(Data extracted from a collection)
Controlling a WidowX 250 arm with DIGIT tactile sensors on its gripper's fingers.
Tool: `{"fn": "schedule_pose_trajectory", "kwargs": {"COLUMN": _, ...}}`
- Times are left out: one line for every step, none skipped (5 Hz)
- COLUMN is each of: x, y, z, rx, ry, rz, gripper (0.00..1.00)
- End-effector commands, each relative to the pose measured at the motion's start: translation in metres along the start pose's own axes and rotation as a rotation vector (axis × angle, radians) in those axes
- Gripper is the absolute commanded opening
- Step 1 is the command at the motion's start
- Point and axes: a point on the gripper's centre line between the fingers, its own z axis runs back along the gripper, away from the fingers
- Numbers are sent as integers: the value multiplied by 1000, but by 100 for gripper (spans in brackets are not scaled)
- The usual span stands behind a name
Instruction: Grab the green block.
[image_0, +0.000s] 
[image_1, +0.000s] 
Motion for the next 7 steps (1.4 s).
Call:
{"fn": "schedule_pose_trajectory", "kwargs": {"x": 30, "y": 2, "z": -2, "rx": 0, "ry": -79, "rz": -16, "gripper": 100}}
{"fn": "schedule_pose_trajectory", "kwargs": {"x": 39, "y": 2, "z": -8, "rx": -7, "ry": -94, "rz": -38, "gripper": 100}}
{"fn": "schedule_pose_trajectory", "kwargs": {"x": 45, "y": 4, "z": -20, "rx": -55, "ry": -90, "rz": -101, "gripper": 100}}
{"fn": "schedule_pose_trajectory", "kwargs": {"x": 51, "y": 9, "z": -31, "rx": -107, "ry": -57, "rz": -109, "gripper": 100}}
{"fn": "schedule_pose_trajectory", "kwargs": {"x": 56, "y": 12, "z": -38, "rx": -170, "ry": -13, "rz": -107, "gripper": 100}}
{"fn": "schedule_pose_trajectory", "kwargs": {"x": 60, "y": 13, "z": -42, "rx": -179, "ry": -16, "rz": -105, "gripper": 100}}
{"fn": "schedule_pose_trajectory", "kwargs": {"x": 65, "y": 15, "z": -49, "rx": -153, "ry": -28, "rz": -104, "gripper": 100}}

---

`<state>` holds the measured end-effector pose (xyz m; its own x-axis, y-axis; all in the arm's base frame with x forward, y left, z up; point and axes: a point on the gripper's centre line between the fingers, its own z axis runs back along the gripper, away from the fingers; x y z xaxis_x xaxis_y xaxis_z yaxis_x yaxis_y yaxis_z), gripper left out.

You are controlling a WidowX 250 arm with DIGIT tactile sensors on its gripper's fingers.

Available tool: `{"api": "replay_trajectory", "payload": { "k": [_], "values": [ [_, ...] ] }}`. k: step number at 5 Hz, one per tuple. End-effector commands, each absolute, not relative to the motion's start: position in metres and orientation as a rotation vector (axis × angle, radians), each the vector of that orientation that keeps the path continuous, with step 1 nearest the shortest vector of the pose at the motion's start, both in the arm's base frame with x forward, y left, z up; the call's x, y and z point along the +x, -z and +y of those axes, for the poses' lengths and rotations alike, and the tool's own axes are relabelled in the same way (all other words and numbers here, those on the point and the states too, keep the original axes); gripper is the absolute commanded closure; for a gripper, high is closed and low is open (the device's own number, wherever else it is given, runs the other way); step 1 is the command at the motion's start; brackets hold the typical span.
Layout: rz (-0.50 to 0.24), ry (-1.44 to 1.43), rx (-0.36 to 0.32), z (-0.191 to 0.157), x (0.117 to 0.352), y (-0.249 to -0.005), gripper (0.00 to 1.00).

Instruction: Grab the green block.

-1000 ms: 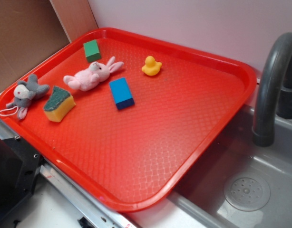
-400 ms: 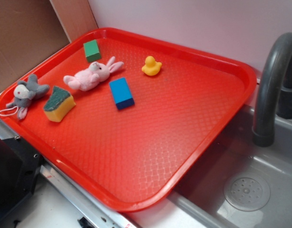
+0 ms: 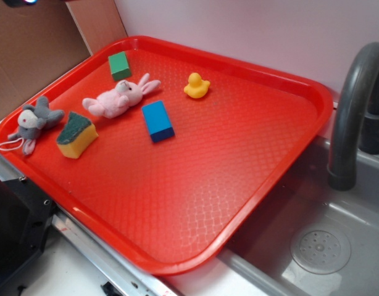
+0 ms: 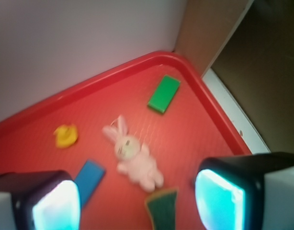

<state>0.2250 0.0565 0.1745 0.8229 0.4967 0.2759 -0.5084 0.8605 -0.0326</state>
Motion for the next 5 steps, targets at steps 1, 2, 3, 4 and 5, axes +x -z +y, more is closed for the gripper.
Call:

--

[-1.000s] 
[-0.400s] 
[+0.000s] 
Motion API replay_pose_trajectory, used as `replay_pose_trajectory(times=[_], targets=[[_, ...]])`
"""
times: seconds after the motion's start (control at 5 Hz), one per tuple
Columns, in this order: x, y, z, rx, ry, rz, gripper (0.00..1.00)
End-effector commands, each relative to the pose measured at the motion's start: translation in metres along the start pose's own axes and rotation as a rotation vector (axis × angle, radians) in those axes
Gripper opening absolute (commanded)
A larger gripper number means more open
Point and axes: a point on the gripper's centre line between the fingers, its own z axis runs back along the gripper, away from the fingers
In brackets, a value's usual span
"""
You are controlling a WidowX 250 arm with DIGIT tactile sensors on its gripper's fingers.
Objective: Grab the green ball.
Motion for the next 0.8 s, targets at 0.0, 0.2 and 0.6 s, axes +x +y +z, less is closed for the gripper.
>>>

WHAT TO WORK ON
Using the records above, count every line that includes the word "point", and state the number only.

ANSWER TO THIS TASK
4